Write out all of the listing exactly. Add nothing to it.
[[ DATASET EXCERPT open ]]
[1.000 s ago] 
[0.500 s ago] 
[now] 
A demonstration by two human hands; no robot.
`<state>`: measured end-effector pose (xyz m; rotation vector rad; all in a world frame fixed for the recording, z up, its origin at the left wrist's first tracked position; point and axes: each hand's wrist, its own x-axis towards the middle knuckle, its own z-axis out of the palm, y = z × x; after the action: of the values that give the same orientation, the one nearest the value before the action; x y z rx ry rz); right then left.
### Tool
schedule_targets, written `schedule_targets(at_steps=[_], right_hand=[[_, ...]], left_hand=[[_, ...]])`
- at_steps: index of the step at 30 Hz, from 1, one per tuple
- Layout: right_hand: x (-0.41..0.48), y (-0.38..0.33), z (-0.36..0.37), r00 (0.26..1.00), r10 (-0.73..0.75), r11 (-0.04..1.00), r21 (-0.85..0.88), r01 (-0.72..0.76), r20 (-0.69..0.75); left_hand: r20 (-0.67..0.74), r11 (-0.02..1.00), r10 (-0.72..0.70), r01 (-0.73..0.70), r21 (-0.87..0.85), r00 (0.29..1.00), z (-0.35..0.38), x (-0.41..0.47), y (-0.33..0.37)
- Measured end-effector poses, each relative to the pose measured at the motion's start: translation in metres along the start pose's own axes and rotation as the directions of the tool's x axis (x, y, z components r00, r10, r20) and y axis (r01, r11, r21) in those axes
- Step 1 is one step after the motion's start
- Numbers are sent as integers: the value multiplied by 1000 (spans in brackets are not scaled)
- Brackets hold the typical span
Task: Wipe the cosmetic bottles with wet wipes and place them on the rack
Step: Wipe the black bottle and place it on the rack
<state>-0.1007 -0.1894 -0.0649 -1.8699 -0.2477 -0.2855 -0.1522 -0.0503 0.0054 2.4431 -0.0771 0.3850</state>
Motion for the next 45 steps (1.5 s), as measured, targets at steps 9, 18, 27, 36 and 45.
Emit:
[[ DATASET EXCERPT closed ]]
**RESPONSE AREA**
[1.000 s ago] 
[0.500 s ago] 
[now] 
A demonstration by two human hands; no robot.
`<state>`: measured end-effector pose (xyz m; rotation vector rad; all in a world frame fixed for the recording, z up, its origin at the left wrist's first tracked position; point and axes: each hand's wrist, its own x-axis towards the middle knuckle, its own z-axis out of the palm, y = z × x; after the action: of the values that give the same orientation, the one nearest the value before the action; x y z rx ry rz); right then left.
### Tool
schedule_targets, written `schedule_targets(at_steps=[_], right_hand=[[_, ...]], left_hand=[[_, ...]])`
- at_steps: index of the step at 30 Hz, from 1, one per tuple
- Layout: right_hand: x (-0.41..0.48), y (-0.38..0.33), z (-0.36..0.37), r00 (0.26..1.00), r10 (-0.73..0.75), r11 (-0.04..1.00), r21 (-0.85..0.88), r01 (-0.72..0.76), r20 (-0.69..0.75); left_hand: r20 (-0.67..0.74), r11 (-0.02..1.00), r10 (-0.72..0.70), r01 (-0.73..0.70), r21 (-0.87..0.85), r00 (0.29..1.00), z (-0.35..0.38), x (-0.41..0.47), y (-0.33..0.37)
- Measured end-effector poses, each relative to the pose measured at the motion's start: translation in metres along the start pose's own axes and rotation as the directions of the tool's x axis (x, y, z components r00, r10, r20) and y axis (r01, r11, r21) in those axes
- Step 1 is one step after the motion's start
- Numbers are sent as integers: the value multiplied by 1000 (spans in brackets are not scaled)
- Brackets hold the typical span
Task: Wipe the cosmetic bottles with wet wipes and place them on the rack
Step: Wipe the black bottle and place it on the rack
<state>-0.1007 -0.1894 -0.0649 -1.8699 -0.2477 -0.2855 -0.1522 -0.0503 0.0054 2.4431 -0.0771 0.3850</state>
Motion for the next 45 steps (1.5 s), as measured, targets at steps 9, 18, 27, 36 and 45.
Emit:

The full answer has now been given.